---------- Records supplied

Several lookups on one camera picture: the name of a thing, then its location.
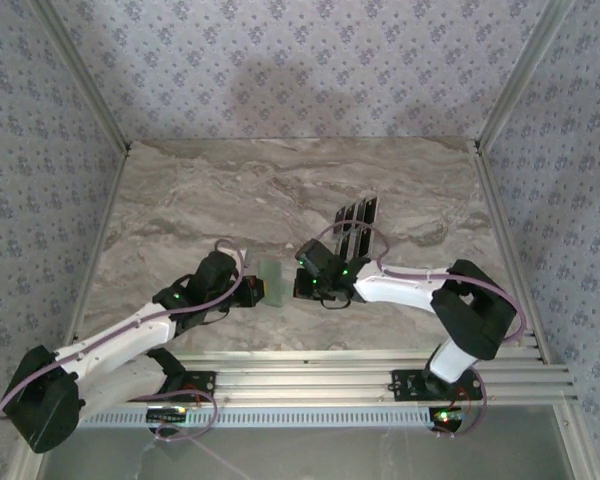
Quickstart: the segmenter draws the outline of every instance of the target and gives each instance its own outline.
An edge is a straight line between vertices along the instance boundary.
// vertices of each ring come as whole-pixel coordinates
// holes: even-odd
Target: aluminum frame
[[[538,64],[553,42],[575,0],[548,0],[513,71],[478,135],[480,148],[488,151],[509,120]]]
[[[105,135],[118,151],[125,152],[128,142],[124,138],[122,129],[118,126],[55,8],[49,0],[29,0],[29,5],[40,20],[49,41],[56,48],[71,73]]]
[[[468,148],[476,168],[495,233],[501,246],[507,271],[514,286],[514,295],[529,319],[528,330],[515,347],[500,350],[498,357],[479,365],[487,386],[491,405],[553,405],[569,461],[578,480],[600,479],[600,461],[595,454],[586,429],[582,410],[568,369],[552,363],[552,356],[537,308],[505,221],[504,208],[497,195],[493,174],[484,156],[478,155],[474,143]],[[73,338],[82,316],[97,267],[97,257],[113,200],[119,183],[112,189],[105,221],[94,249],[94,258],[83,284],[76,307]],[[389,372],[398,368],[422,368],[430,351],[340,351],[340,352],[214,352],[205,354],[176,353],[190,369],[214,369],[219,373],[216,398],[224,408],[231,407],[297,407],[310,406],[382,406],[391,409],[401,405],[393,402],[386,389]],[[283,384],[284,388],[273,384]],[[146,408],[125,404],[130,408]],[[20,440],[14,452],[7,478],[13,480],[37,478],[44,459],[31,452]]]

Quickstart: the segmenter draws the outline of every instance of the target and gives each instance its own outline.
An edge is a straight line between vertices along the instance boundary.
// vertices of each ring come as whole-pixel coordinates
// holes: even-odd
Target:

--------------------
---------- Records supplied

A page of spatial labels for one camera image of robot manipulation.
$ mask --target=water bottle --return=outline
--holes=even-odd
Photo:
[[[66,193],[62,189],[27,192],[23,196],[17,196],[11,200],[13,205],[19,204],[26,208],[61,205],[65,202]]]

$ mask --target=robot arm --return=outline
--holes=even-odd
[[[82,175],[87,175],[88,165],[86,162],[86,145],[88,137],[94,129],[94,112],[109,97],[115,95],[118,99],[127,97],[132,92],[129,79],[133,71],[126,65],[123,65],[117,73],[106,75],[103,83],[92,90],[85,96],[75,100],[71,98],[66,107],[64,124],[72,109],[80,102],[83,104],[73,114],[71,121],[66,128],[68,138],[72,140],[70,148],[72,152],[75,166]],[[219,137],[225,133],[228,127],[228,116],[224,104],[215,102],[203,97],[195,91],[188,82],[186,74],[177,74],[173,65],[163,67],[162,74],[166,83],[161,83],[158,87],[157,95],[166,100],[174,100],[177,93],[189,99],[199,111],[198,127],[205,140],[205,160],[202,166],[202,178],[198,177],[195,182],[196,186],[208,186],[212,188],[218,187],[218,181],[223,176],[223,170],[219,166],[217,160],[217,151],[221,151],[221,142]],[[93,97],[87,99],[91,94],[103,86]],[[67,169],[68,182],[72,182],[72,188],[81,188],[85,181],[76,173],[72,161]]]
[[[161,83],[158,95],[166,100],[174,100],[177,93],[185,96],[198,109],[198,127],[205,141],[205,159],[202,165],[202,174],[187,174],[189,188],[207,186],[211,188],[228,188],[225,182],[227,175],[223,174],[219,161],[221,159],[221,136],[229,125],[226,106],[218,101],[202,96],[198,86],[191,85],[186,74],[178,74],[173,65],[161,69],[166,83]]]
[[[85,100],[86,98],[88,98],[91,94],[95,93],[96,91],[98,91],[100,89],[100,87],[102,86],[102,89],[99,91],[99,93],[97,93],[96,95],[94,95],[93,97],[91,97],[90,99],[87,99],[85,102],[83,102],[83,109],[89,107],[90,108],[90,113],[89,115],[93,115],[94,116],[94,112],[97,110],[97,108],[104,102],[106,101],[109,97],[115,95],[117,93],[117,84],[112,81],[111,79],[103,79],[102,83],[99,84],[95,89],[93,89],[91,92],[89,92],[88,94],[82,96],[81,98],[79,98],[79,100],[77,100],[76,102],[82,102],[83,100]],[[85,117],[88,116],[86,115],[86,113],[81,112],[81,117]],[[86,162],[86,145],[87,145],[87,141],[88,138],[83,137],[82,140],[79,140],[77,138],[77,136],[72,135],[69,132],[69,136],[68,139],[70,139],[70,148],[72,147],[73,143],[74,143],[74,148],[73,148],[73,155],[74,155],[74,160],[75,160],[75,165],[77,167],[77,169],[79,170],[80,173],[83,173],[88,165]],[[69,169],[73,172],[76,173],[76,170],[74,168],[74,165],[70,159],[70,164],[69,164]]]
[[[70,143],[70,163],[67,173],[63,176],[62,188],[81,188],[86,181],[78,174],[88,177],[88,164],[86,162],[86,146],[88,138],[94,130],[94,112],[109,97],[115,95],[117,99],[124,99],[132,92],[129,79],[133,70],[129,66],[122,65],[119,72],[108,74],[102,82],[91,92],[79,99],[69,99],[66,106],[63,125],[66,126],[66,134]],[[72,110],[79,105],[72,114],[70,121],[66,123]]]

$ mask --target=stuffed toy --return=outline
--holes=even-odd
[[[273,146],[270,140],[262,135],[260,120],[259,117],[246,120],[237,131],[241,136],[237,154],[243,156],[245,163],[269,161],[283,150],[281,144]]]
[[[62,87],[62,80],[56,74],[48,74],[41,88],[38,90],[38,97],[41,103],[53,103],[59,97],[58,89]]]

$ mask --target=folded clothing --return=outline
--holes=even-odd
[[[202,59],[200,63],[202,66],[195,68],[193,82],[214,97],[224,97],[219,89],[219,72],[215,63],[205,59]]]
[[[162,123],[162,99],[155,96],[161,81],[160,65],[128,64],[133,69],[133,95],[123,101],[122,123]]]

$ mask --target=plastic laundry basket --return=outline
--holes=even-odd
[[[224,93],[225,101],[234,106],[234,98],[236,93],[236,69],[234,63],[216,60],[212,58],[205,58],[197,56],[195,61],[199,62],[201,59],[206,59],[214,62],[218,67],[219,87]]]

--------------------
---------- Records supplied

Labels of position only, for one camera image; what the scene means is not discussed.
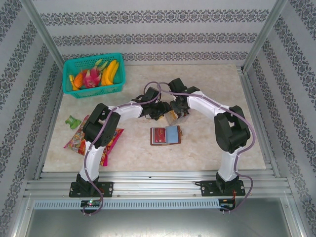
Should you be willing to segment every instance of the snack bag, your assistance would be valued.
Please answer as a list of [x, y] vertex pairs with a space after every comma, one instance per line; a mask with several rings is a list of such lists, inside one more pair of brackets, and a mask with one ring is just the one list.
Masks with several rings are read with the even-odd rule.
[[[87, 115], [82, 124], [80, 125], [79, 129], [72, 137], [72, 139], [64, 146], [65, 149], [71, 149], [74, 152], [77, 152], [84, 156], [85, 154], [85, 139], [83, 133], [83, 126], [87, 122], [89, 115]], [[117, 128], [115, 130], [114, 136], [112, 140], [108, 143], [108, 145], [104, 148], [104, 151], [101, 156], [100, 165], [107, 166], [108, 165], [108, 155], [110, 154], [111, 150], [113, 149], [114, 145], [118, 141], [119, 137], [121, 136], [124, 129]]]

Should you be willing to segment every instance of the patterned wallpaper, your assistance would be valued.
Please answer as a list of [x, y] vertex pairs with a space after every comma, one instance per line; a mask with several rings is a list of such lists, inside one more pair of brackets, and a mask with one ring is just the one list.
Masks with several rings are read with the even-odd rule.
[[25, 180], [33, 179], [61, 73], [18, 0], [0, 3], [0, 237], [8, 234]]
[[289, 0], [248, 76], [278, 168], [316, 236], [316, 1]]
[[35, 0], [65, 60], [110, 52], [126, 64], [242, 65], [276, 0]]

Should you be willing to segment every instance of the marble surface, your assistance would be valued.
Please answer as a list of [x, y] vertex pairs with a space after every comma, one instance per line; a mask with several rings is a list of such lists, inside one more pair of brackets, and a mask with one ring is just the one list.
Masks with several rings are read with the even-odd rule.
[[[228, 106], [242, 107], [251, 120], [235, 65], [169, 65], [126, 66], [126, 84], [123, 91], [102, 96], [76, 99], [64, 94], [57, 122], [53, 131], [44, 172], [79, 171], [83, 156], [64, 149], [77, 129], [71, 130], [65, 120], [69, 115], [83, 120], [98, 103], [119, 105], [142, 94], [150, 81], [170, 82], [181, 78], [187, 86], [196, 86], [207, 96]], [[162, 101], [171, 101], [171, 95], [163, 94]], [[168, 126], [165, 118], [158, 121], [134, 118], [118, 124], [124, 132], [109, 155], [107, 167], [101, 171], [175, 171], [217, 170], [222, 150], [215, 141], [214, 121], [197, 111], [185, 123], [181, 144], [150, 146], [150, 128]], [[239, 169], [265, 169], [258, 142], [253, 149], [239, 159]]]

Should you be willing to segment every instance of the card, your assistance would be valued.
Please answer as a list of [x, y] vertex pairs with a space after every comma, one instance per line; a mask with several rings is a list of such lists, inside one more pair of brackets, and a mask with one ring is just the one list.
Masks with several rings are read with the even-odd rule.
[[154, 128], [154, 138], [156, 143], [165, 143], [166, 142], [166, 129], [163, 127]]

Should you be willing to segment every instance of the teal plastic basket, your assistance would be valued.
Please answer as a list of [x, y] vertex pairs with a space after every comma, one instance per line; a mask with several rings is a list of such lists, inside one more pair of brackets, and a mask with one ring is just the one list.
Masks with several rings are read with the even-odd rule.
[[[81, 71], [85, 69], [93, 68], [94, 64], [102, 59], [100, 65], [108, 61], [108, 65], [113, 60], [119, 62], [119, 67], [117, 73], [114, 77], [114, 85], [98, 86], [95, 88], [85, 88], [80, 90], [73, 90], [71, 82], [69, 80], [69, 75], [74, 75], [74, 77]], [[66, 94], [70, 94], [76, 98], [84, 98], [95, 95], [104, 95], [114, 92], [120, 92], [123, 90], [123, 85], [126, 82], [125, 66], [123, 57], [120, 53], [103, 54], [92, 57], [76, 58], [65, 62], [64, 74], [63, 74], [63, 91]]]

--------------------

Task requirements = Please return all lines in the material above that include the word "basket".

Problem solution =
$ mask --target=plastic laundry basket --return=outline
Should you be willing to segment every instance of the teal plastic basket, your assistance would be valued.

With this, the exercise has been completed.